As everyone gathered here, the lovely cheerful song of a Linnet gave a warm welcome despite the icy wind. A lisping bird flew very close to use, and landed at the edge of a puddle. We had to move our position slightly before we could visually confirm it was a Meadow Pipit. We headed up to the breach, but again the only birds seen were more Linnets and Meadow Pipits.
Meadow Pipit
We swung round 180 degrees, and headed to canal scrape. On the journey we heard distant Skylarks, and saw some Redshank and a few Brent Geese on the estuarine mud. The tide was still well out, but it was due to come in before we ended our visit. There were a couple of Reed Buntings in the bushes near the scrape, but very little from Canal Scrape hide on this first view. 
Reed Bunting
A report came over the radio of Ring Ouzels at Sammy's Point, so we decided to have a try for those. The wind was much worse at Sammy's, and the heavy overnight rain meant we had to walk very carefully. There was nothing to see on the riverside apart from a Pied Wagtail. There were more Brent Geese on the river, and a large flock of c.50 birds had flown southwards earlier. An elderly gatecrasher pointed out a male Kestrel hovering for the group, and later in the middle of the scrub a female Sparrowhawk soared over us for a few minutes. After much searching we did actually spot the silvery-edged wings of Ring Ouzels flying between some of the scrubby bushes. However, we had just climbed the stile to leave when one of the Spurn regulars pointed out a male Ring Ouzel on the muddy bank to the east of us. Unfortunately, 3 arrogant pony trekkers wouldn't wait for a few seconds, and they galloped past us to the ouzel, before everyone had managed decent views of it.
Brent Geese
 Ring Ouzel
On the walk back we spotted the tell-tale white rumps of Wheatears flying among the boulders on the riverside. Eventually, we were able to see 4 individuals, one of which was a very striking male bird. We were unable to see the reported male Yellow Wagtail, but we did spot a White Wagtail, and 2 female Bramblings flew north.

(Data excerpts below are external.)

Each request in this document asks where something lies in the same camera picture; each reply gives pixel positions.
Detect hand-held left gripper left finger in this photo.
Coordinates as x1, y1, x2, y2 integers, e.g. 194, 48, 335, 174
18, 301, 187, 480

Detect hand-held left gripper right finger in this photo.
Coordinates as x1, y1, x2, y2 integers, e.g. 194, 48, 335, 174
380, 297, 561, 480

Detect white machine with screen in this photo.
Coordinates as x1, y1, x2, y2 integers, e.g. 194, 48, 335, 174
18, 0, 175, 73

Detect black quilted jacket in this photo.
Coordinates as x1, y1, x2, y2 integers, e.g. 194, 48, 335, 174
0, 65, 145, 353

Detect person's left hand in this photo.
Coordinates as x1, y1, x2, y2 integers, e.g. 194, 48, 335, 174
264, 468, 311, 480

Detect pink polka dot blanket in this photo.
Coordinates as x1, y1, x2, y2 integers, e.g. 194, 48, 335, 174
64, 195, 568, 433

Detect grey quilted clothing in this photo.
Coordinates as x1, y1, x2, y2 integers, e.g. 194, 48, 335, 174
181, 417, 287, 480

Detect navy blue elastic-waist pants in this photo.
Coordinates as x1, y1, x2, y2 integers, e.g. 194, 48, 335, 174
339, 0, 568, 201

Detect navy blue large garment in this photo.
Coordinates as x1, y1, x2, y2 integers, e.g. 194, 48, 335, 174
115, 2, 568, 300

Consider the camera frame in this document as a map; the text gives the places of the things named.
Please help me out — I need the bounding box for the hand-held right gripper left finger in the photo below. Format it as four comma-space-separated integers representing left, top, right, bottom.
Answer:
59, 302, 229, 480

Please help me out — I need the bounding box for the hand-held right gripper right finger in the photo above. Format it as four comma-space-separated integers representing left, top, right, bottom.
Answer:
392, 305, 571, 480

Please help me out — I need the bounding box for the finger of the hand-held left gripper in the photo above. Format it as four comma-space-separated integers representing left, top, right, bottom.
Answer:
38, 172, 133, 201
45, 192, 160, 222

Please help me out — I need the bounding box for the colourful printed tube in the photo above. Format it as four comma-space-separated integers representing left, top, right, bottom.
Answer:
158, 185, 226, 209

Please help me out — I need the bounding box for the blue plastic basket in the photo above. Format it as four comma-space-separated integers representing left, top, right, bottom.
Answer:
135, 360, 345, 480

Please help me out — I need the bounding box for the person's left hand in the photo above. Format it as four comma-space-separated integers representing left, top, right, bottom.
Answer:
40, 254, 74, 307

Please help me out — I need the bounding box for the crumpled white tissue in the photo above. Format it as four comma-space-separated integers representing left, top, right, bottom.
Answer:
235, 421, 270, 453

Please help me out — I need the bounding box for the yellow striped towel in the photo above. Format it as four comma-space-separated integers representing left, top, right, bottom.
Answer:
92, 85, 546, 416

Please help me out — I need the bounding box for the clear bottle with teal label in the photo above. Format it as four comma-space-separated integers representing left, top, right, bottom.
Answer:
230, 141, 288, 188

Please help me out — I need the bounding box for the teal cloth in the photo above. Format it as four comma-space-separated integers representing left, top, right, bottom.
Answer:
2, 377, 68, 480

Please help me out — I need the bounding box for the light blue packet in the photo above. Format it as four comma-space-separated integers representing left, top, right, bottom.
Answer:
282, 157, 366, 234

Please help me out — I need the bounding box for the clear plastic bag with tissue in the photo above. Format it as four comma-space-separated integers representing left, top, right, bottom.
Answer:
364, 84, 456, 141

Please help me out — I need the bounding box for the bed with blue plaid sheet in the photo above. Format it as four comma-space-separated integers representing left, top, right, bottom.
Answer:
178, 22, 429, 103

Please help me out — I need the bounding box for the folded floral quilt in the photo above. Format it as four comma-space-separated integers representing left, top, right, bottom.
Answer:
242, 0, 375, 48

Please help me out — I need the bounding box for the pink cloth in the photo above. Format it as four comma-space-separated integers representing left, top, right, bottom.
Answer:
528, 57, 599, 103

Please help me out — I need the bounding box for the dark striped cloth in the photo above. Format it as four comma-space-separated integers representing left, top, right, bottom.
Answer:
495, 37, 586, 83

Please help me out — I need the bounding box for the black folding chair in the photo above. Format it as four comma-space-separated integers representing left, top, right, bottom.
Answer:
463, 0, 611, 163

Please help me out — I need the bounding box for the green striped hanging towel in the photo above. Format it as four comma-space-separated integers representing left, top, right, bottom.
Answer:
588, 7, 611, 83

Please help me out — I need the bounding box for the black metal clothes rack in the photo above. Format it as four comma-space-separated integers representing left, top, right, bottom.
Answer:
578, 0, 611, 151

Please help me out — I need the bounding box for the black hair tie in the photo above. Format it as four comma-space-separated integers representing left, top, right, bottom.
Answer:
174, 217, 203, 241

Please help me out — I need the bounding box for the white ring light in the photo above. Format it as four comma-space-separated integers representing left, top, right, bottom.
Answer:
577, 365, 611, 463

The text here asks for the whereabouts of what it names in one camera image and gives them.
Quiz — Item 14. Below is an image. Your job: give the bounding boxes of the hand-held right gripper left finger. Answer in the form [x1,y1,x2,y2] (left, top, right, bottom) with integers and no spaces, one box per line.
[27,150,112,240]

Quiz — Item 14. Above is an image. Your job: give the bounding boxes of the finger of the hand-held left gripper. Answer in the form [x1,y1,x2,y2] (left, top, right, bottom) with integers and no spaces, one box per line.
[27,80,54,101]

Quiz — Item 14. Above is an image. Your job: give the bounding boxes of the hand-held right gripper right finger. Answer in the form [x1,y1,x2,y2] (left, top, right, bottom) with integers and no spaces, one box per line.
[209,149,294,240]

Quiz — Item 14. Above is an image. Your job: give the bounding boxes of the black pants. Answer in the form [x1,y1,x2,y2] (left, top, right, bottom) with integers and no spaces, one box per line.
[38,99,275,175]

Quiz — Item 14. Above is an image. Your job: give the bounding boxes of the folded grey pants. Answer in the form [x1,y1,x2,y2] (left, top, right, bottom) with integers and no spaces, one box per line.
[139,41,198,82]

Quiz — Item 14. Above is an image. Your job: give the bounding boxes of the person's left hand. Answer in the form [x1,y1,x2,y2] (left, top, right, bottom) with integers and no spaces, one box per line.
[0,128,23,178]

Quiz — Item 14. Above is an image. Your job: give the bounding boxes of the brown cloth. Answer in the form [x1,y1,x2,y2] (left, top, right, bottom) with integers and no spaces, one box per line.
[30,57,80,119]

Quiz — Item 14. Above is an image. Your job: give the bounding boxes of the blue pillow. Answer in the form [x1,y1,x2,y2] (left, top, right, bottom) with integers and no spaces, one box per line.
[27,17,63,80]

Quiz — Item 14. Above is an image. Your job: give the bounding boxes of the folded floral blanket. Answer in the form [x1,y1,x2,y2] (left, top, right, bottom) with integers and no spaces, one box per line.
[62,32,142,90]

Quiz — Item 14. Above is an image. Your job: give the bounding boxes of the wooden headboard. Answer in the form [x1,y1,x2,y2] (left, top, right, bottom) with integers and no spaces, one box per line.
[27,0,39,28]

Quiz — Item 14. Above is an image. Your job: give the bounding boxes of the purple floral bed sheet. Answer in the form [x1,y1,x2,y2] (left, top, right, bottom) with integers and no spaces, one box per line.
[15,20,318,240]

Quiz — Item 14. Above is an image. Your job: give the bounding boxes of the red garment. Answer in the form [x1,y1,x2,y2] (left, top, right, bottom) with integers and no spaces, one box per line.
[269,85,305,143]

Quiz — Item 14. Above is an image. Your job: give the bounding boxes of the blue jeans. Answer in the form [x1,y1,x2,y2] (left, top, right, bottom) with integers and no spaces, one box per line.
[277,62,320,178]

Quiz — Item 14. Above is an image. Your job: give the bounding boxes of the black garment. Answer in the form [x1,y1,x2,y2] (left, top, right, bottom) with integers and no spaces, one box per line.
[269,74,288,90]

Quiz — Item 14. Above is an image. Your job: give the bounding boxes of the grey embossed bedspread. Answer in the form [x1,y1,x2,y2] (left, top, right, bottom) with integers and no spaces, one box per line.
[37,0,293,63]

We then drove to the Blue Bell car park were we had time to snatch lunch. We then returned to Canal Scrape where a transformation had taken place. The bushes across the water which had been completely devoid of birds now had a good sprinkling of Willowchiffs, from the tail dipping it seems they were predominantly Chiffchaffs.
Grey Plover in breeding plumage
Finally, we walked along the Canal Zone. There were many waders roosting. The first group consisted of Curlew with a decent amount of cooo-eeeeing Grey Plovers, plus Knot and Dunlin. A further darker group of birds were shown to be Oystercatchers on a closer inspection. We passed the halfway point and Ben saw a distant movement 2 fences away. This was the star bird of the event - a stonking male Redstart. We carried on the Canal Zone for a couple of minutes, and although the bird was quite distant we got close enough for everyone to discern all the main features of its plumage. It was an excellent and appropriate climax to a morning which delivered well above the expectations the weather had led us to expect.